**DATA TO USE**
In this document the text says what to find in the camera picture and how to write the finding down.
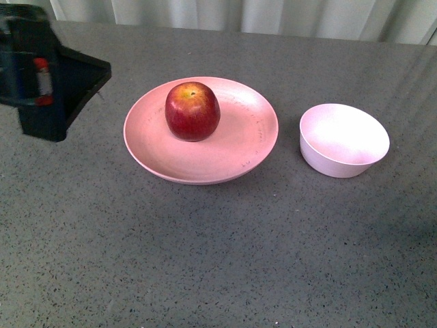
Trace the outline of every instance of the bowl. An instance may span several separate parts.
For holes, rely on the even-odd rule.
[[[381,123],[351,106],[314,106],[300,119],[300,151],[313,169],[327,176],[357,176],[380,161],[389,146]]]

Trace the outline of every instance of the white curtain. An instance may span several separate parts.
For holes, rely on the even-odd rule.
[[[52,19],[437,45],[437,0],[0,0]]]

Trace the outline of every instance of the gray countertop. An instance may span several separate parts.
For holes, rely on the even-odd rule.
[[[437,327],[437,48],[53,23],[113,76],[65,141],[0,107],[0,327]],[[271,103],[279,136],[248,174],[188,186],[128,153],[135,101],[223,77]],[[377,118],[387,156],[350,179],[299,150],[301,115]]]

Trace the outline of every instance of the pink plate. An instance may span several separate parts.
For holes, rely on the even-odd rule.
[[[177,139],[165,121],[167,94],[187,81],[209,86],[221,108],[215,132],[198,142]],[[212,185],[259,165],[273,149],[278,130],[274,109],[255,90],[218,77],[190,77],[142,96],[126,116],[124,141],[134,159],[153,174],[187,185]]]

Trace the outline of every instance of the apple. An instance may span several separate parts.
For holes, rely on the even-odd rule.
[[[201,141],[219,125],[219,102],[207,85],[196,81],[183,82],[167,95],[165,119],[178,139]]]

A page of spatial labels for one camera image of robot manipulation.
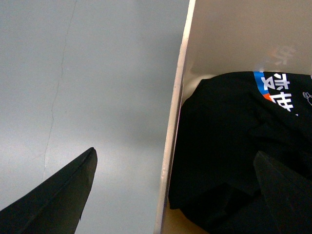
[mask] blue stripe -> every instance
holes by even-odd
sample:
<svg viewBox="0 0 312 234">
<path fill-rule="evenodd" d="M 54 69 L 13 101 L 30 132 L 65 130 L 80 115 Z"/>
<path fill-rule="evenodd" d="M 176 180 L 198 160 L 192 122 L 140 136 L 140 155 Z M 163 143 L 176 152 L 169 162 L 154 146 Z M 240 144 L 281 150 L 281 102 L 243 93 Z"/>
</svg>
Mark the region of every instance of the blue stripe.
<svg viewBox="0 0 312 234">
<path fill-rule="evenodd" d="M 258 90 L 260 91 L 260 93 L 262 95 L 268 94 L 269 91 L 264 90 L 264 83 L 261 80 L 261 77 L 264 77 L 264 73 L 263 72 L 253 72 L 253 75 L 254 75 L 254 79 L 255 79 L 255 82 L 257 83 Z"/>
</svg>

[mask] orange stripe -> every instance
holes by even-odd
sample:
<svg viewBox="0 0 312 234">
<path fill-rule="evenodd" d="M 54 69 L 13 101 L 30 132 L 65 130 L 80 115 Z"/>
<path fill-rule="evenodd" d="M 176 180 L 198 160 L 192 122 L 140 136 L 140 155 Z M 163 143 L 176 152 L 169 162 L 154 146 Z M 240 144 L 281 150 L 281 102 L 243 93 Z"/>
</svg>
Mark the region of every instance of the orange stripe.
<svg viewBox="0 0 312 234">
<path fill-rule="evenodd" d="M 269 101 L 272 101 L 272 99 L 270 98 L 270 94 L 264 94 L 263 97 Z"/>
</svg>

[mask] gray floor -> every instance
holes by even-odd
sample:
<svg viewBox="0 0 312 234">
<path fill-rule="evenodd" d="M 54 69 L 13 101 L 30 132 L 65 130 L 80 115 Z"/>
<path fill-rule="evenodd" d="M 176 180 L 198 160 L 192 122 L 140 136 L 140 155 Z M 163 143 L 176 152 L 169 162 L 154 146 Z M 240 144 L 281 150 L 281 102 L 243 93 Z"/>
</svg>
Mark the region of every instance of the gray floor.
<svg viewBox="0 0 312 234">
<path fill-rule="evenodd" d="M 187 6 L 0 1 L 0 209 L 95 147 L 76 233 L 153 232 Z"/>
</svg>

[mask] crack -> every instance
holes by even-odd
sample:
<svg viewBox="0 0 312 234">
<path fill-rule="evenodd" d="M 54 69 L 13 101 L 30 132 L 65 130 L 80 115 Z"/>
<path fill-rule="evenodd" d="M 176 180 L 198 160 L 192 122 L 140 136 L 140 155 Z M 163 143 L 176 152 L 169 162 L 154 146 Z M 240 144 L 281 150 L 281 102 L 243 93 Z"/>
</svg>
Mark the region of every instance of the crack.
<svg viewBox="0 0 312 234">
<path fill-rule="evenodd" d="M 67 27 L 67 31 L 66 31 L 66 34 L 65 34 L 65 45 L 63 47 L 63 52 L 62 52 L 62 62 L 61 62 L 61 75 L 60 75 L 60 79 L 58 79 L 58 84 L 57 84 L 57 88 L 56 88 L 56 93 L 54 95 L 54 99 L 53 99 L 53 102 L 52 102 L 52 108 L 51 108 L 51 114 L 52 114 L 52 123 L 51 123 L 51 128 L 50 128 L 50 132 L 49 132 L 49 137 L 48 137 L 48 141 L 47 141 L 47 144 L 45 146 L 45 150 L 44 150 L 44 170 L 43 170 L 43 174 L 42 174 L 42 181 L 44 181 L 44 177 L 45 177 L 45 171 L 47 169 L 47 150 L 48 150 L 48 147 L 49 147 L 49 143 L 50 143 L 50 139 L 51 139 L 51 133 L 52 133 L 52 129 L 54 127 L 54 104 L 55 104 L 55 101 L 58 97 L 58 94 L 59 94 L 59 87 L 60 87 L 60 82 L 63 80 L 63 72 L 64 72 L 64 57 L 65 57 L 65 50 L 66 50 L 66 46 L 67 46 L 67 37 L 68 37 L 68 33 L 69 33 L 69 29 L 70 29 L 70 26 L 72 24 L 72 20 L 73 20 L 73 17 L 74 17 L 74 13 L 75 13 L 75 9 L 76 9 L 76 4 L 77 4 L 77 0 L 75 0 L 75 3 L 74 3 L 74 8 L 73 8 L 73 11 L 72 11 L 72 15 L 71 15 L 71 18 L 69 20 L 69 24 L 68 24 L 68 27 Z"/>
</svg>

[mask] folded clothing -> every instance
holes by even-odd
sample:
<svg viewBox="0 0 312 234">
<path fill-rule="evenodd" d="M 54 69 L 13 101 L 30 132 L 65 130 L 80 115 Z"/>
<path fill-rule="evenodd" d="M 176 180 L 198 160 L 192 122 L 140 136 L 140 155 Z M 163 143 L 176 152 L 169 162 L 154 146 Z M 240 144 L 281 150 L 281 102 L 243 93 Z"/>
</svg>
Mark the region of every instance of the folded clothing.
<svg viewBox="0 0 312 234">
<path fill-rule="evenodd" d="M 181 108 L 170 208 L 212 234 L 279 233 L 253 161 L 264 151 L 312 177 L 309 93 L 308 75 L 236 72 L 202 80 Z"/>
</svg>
--
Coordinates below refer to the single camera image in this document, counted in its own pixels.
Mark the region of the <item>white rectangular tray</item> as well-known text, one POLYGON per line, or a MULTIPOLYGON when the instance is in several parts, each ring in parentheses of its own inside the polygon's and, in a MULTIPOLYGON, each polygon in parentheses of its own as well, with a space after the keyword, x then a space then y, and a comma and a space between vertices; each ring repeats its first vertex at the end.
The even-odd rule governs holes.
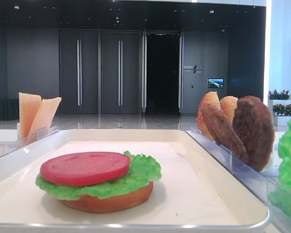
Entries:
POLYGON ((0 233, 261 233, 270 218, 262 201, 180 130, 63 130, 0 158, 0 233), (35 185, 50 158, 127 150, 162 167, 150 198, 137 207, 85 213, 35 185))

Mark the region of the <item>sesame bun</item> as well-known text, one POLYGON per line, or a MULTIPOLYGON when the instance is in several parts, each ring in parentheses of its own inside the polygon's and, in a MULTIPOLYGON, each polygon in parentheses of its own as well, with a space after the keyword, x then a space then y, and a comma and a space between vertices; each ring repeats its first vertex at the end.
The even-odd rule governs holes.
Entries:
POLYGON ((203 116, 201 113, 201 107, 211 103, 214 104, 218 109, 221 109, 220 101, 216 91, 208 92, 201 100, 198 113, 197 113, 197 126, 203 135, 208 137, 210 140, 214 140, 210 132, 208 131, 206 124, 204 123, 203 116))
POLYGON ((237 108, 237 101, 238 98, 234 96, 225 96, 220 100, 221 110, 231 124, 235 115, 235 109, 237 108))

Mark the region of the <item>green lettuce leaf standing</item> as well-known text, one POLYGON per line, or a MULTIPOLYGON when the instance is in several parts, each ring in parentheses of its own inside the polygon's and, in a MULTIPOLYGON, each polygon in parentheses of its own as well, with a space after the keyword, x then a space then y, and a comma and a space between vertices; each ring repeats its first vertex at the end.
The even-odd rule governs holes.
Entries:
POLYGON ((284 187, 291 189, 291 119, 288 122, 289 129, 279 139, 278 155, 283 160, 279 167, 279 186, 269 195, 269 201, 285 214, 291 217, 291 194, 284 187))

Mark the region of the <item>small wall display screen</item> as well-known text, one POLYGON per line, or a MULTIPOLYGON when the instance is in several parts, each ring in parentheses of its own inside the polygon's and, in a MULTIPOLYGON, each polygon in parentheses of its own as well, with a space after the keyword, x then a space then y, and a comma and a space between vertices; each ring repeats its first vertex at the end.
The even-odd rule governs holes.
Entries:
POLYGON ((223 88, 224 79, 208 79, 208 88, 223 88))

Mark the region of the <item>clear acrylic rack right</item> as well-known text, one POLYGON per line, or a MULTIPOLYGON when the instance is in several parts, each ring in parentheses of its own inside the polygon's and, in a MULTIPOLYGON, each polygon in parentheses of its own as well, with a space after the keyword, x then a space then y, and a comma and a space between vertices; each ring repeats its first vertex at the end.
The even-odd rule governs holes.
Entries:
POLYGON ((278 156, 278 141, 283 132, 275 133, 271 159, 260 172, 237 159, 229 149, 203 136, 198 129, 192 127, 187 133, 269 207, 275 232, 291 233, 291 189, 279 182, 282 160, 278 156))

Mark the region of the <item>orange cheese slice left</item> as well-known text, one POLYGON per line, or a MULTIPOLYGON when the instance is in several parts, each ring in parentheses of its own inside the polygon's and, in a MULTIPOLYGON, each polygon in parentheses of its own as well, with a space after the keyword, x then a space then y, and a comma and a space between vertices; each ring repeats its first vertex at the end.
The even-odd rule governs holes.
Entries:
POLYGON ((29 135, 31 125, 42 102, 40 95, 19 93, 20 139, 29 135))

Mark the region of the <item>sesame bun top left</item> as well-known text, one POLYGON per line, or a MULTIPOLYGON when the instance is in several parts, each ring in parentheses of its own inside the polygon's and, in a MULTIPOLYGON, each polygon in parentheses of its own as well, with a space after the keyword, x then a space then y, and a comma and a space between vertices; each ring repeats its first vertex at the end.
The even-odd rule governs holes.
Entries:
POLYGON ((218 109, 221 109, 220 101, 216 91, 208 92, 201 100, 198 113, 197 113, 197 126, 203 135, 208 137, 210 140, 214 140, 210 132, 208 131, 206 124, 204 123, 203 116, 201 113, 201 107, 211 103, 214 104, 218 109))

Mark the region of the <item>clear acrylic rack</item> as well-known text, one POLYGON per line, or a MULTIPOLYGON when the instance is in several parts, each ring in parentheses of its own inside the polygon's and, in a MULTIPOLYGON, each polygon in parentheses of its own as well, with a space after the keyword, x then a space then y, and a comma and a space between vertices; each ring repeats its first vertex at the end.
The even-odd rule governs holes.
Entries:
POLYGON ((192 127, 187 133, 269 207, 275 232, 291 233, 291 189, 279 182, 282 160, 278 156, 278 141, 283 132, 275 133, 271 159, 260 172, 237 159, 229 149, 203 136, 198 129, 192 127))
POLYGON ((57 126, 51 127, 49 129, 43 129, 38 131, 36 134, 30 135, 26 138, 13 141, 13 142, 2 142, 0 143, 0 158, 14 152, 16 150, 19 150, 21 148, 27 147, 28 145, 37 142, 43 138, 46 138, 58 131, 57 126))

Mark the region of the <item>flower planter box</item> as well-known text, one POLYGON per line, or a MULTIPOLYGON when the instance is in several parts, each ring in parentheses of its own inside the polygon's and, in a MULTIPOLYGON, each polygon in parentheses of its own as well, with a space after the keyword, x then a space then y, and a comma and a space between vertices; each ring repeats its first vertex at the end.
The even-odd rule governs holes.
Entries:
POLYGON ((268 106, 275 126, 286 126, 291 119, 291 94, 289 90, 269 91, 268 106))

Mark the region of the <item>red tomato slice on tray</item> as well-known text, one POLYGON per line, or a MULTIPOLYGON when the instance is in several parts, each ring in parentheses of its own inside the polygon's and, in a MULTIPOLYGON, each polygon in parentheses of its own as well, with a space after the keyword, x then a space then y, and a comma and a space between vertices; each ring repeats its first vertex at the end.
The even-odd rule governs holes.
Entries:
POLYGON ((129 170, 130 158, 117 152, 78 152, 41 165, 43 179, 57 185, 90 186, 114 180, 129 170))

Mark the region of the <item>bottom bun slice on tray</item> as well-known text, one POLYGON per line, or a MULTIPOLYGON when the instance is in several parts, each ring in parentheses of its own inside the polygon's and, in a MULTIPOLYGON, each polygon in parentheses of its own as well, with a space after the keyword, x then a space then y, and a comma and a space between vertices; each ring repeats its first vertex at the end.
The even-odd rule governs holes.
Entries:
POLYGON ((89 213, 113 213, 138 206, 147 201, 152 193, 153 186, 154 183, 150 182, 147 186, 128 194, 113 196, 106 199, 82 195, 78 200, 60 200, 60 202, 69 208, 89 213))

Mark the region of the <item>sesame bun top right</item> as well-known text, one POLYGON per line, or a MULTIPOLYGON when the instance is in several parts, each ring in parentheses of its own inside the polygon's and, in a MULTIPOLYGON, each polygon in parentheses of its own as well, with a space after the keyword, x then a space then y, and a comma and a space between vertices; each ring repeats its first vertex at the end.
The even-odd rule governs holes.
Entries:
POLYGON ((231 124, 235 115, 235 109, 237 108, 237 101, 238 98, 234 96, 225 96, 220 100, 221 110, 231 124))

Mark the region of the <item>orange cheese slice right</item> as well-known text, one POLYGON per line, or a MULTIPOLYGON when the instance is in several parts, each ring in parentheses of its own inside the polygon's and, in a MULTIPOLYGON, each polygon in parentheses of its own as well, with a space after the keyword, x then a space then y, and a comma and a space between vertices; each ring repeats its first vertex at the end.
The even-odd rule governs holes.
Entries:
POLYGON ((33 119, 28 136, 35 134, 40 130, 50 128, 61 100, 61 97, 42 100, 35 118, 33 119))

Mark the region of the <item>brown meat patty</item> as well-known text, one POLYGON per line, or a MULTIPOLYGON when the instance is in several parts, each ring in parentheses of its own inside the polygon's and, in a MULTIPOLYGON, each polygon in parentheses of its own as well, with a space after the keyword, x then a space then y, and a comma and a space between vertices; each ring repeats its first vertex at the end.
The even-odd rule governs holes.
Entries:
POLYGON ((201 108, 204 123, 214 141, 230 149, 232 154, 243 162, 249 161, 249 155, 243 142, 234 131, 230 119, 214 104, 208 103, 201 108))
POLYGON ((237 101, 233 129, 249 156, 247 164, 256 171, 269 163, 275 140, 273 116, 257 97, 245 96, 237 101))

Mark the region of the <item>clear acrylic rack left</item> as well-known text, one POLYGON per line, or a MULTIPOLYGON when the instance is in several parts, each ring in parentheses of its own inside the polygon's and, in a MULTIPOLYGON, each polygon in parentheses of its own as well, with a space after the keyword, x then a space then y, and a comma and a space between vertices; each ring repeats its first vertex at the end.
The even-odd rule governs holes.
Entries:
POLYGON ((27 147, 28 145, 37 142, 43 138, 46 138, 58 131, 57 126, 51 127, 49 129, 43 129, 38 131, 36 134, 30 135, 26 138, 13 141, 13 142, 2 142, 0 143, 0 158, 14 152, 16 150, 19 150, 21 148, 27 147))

**WHAT TO WORK ON**
Whenever the word "image" appears in a line above, copy that line.

**TASK SOLUTION**
A page of spatial labels for one camera image of robot manipulation.
Coordinates below refer to the single camera image in this document, counted in its own pixels.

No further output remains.